Data shown: Begin

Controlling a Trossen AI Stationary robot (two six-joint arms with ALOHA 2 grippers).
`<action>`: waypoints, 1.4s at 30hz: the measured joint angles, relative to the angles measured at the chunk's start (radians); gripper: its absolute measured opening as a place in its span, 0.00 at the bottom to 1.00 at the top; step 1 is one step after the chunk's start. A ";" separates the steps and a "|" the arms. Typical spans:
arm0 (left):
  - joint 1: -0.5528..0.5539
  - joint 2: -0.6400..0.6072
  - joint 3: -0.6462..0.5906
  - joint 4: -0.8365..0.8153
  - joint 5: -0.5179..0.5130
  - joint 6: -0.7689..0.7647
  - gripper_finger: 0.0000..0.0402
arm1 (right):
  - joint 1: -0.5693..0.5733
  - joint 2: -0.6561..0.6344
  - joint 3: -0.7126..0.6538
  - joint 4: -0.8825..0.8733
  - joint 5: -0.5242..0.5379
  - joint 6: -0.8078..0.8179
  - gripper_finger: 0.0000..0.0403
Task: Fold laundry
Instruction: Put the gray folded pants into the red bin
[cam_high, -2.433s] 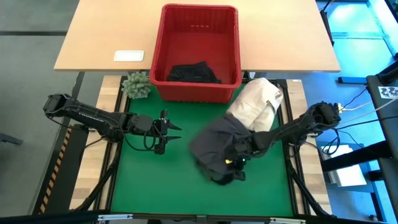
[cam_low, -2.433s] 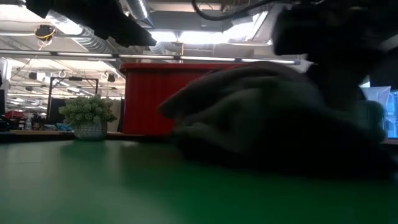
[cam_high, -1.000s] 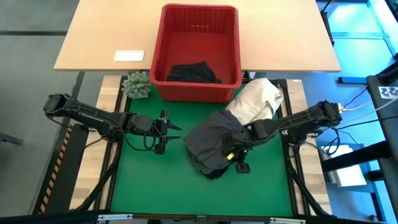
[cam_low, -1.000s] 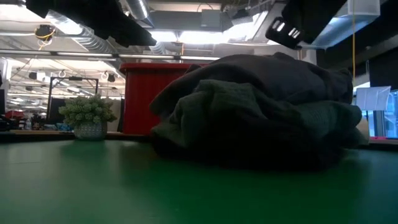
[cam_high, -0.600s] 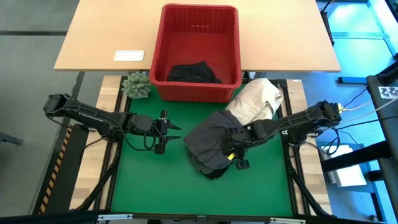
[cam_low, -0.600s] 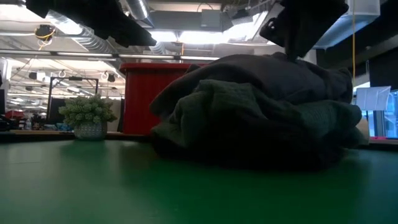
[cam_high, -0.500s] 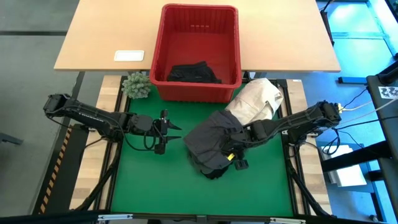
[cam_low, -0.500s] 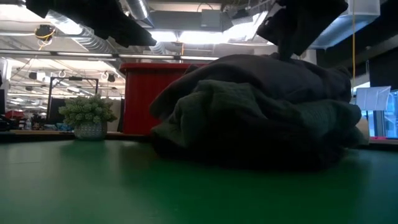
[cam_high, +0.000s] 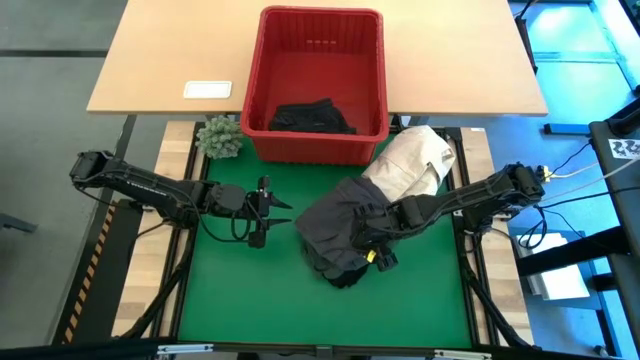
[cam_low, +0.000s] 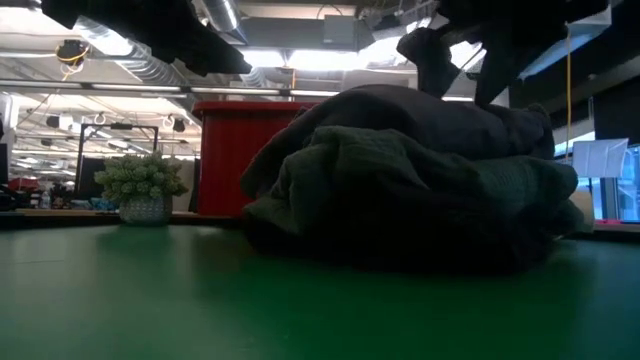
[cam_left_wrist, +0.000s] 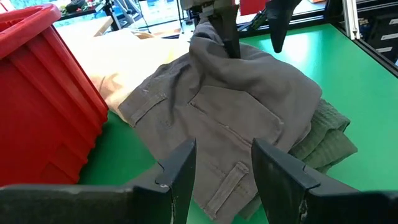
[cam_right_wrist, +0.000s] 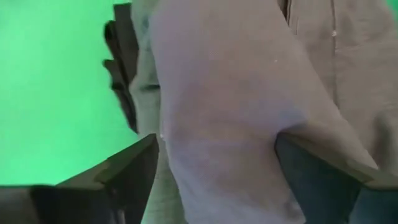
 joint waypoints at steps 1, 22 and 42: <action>0.000 0.000 0.000 0.000 0.000 0.000 0.37 | 0.000 0.000 0.000 0.000 0.013 -0.017 0.82; 0.000 0.000 0.000 0.000 -0.051 -0.001 0.37 | 0.052 0.053 0.059 -0.092 0.163 -0.065 0.87; 0.000 0.000 0.000 -0.008 -0.052 -0.025 0.37 | 0.098 0.173 0.058 -0.085 0.236 0.098 0.76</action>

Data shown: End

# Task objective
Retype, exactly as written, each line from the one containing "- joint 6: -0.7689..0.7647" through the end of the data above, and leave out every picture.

# Answer to the problem
  - joint 6: -0.7689..0.7647
  - gripper_finger: 0.0000..0.0402
arm1 (right):
  - joint 1: -0.5693..0.5733
  - joint 2: -0.6561..0.6344
  - joint 3: -0.7126..0.6538
  - joint 4: -0.8825..0.8733
  - joint 5: -0.5242..0.5379
  - joint 6: -0.8078..0.8179
  - gripper_finger: 0.0000..0.0403
Task: Fold laundry
Instruction: Put the gray folded pants into the red bin
[cam_high, -2.433s] 
[cam_low, -2.433s] 
[cam_high, -1.000s] 
[cam_low, -1.000s] 
[cam_high, -0.600s] 
[cam_low, -0.600s] 
[cam_high, -0.500s] 
[cam_low, -0.500s] 
[cam_high, +0.000s] 
[cam_low, +0.000s] 
[cam_left_wrist, +0.000s] 
[cam_right_wrist, +0.000s] 
 joint waypoints at steps 1, 22 and 42: <action>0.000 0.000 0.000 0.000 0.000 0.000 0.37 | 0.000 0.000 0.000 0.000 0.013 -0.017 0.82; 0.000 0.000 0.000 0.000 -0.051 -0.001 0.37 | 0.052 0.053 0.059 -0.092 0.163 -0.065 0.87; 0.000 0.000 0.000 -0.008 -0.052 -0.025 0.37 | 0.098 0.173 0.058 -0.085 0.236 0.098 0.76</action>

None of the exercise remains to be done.